Beerenwinkel Niko, Günthard Huldrych F, Roth Volker, Metzner Karin J
Department of Biosystems Science and Engineering, ETH Zurich Basel, Switzerland.
Front Microbiol. 2012 Sep 11;3:329. doi: 10.3389/fmicb.2012.00329. eCollection 2012.

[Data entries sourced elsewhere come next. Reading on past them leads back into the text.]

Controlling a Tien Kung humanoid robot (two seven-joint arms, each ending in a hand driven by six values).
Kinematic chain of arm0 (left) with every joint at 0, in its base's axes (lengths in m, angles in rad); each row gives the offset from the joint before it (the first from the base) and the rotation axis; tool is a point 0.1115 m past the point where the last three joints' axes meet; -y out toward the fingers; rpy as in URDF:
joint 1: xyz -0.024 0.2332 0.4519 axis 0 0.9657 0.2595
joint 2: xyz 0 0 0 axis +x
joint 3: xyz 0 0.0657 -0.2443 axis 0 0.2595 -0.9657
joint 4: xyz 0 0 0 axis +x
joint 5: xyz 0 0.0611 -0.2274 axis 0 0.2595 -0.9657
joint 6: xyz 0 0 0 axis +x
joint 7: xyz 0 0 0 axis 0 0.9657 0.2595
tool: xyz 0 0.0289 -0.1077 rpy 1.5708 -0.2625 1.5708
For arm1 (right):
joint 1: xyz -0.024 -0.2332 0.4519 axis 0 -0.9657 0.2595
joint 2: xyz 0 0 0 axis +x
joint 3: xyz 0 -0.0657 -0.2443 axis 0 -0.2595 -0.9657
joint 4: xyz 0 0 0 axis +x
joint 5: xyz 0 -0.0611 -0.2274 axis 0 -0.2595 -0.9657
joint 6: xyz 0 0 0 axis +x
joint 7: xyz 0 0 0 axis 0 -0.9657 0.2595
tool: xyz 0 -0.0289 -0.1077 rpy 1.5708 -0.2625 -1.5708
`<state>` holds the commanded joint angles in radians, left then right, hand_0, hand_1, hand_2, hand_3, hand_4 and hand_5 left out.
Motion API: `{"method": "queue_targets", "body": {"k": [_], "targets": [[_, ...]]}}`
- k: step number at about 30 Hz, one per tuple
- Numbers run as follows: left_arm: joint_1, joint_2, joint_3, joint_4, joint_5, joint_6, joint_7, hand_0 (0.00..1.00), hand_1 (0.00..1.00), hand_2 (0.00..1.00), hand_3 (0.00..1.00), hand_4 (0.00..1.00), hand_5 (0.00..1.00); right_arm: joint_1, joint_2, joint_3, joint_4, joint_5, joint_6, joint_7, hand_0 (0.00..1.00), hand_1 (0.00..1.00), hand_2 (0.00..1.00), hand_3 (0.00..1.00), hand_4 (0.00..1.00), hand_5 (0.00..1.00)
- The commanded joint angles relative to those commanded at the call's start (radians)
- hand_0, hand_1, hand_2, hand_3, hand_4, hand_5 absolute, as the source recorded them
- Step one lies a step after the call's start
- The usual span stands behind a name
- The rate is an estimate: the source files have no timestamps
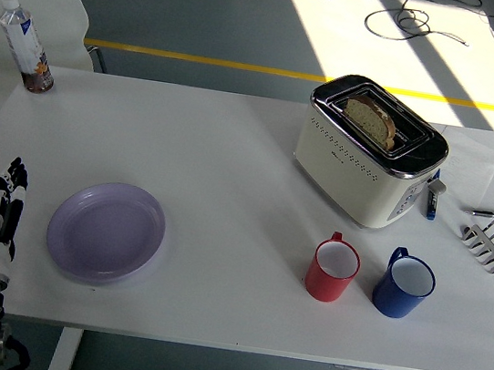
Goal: Push plate across desktop,pick up the break from the machine,place the break in the plate
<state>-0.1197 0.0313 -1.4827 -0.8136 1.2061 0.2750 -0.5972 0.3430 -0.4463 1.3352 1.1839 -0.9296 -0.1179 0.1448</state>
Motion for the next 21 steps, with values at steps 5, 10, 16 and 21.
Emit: {"method": "queue_targets", "body": {"k": [5,10,16,21], "targets": [[-0.008,-0.006,0.019,0.029,-0.002,-0.008,0.000,0.927,0.960,0.998,0.981,0.570,0.998,0.000,0.003,-0.003,-0.001,0.000,0.001,-0.001,0.829,0.789,0.827,0.836,0.510,0.468],[-0.020,-0.010,0.036,0.046,-0.002,-0.012,-0.003,0.923,0.955,0.998,0.978,0.567,0.998,-0.001,0.006,-0.007,-0.001,0.000,0.002,-0.001,0.828,0.788,0.827,0.836,0.509,0.469],[-0.033,-0.015,0.063,0.060,-0.012,-0.018,-0.003,0.920,0.954,0.998,0.976,0.560,0.998,0.002,0.006,-0.006,0.001,0.000,0.003,-0.001,0.829,0.788,0.827,0.836,0.508,0.469],[-0.038,-0.019,0.075,0.075,-0.025,-0.023,-0.002,0.920,0.952,0.998,0.975,0.556,0.998,0.001,0.007,-0.004,0.001,0.000,0.003,-0.001,0.827,0.788,0.827,0.836,0.508,0.469]]}}
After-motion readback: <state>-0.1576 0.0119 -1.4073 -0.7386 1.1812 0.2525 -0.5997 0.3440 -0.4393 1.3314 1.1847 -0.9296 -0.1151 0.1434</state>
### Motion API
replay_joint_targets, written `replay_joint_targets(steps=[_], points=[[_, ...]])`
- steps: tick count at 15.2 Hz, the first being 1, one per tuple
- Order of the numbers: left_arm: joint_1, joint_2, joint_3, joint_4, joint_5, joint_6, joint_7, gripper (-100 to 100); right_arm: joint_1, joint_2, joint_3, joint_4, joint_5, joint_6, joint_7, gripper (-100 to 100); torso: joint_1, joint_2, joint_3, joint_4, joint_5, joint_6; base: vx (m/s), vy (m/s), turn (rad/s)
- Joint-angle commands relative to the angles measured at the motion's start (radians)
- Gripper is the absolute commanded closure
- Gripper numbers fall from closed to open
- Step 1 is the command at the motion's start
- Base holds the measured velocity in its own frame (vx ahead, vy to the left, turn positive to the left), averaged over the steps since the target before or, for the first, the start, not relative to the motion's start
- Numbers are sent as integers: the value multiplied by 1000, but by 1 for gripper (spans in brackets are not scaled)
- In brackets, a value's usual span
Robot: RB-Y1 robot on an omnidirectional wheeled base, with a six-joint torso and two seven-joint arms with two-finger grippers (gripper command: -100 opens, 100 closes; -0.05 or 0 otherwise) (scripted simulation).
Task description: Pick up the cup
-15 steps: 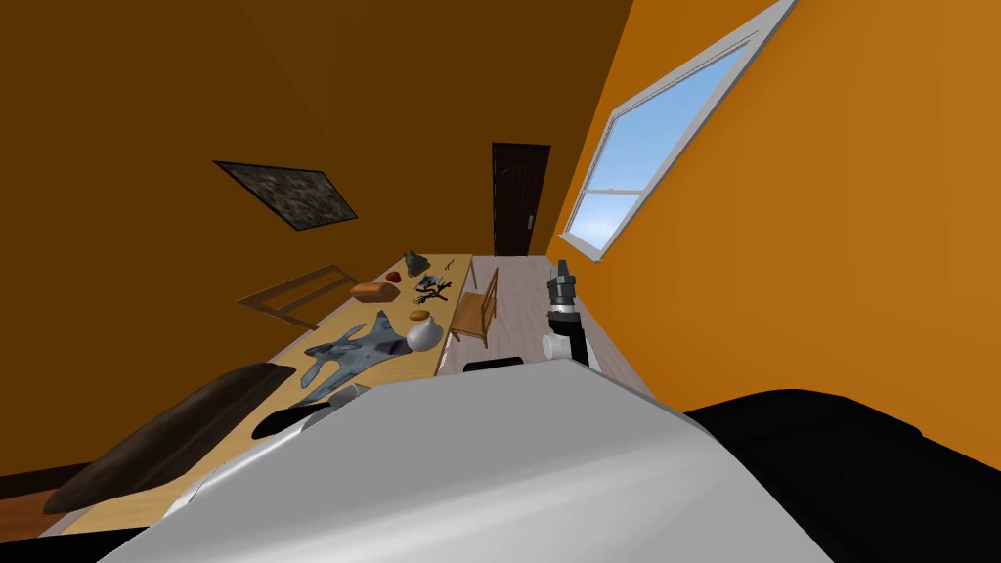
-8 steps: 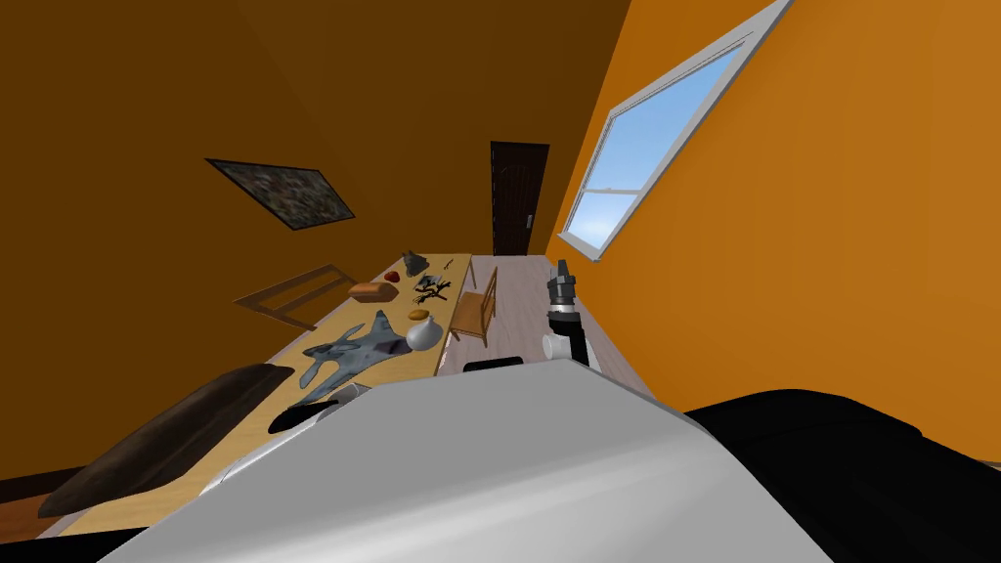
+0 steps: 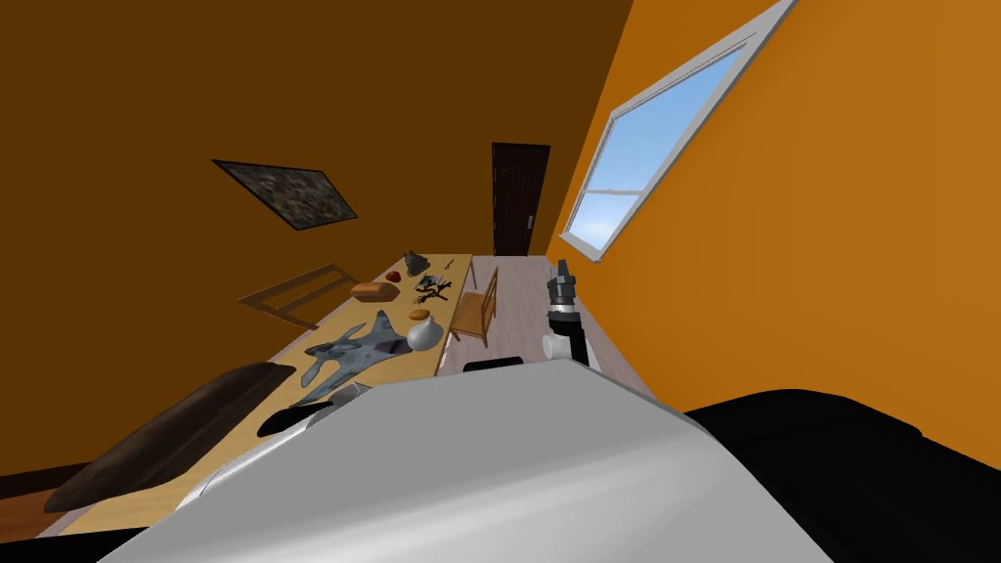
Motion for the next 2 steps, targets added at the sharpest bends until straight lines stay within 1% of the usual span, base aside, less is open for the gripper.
replay_joint_targets(steps=[1, 2], points=[[15, 0, 9, -37, 9, 27, 2, 100, 0, 0, 0, 0, 0, 0, 0, 0, 0, 0, 0, 0, 0, 0, 24, -3, 21], [6, 2, 5, -16, 6, 11, 0, 100, 0, 0, 0, 0, 0, 0, 0, 0, 0, 0, 0, 0, 0, 0, 14, -2, 11]])
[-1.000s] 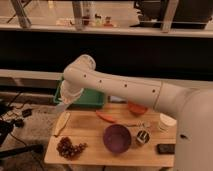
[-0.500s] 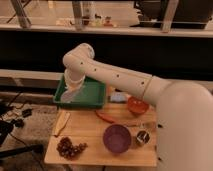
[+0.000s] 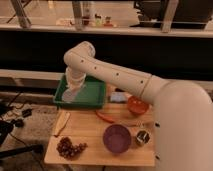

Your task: Place towel in tray

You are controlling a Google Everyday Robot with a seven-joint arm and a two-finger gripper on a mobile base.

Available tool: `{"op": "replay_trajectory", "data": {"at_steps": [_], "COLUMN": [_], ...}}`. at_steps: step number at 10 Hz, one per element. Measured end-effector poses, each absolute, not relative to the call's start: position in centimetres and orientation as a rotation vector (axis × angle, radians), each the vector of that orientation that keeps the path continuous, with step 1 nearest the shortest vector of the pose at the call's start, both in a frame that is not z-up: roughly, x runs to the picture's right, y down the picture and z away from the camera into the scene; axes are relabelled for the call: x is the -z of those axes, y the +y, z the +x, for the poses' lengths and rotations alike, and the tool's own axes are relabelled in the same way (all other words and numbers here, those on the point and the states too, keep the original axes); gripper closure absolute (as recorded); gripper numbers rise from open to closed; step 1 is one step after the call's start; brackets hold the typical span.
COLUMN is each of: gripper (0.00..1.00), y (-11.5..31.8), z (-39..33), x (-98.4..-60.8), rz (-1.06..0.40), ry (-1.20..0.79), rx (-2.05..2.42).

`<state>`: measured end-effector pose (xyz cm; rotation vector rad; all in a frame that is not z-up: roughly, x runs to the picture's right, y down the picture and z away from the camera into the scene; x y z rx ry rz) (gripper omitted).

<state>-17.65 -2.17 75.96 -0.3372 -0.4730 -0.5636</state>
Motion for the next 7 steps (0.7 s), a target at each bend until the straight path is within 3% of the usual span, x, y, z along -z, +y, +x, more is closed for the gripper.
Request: {"op": "replay_trajectory", "data": {"at_steps": [3,7], "gripper": [1.0,1.0], "y": [-2.6,-6.6], "z": [-17.7,-17.2], "x": [-76.1,-78.1], "rz": [-0.323,-0.257], "ry": [-0.469,-0.46], "rx": [0.556,0.508]}}
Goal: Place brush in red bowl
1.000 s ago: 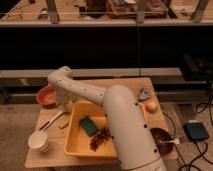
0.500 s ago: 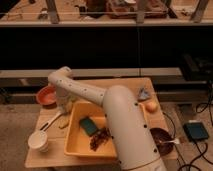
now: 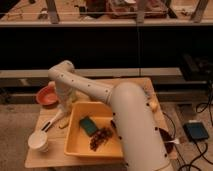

Many viruses, including the clinically relevant RNA viruses HIV (human immunodeficiency virus) and HCV (hepatitis C virus), exist in large populations and display high genetic heterogeneity within and between infected hosts. Assessing intra-patient viral genetic diversity is essential for understanding the evolutionary dynamics of viruses, for designing effective vaccines, and for the success of antiviral therapy. Next-generation sequencing (NGS) technologies allow the rapid and cost-effective acquisition of thousands to millions of short DNA sequences from a single sample. However, this approach entails several challenges in experimental design and computational data analysis. Here, we review the entire process of inferring viral diversity from sample collection to computing measures of genetic diversity. We discuss sample preparation, including reverse transcription and amplification, and the effect of experimental conditions on diversity estimates due to in vitro base substitutions, insertions, deletions, and recombination. The use of different NGS platforms and their sequencing error profiles are compared in the context of various applications of diversity estimation, ranging from the detection of single nucleotide variants (SNVs) to the reconstruction of whole-genome haplotypes. We describe the statistical and computational challenges arising from these technical artifacts, and we review existing approaches, including available software, for their solution. Finally, we discuss open problems, and highlight successful biomedical applications and potential future clinical use of NGS to estimate viral diversity.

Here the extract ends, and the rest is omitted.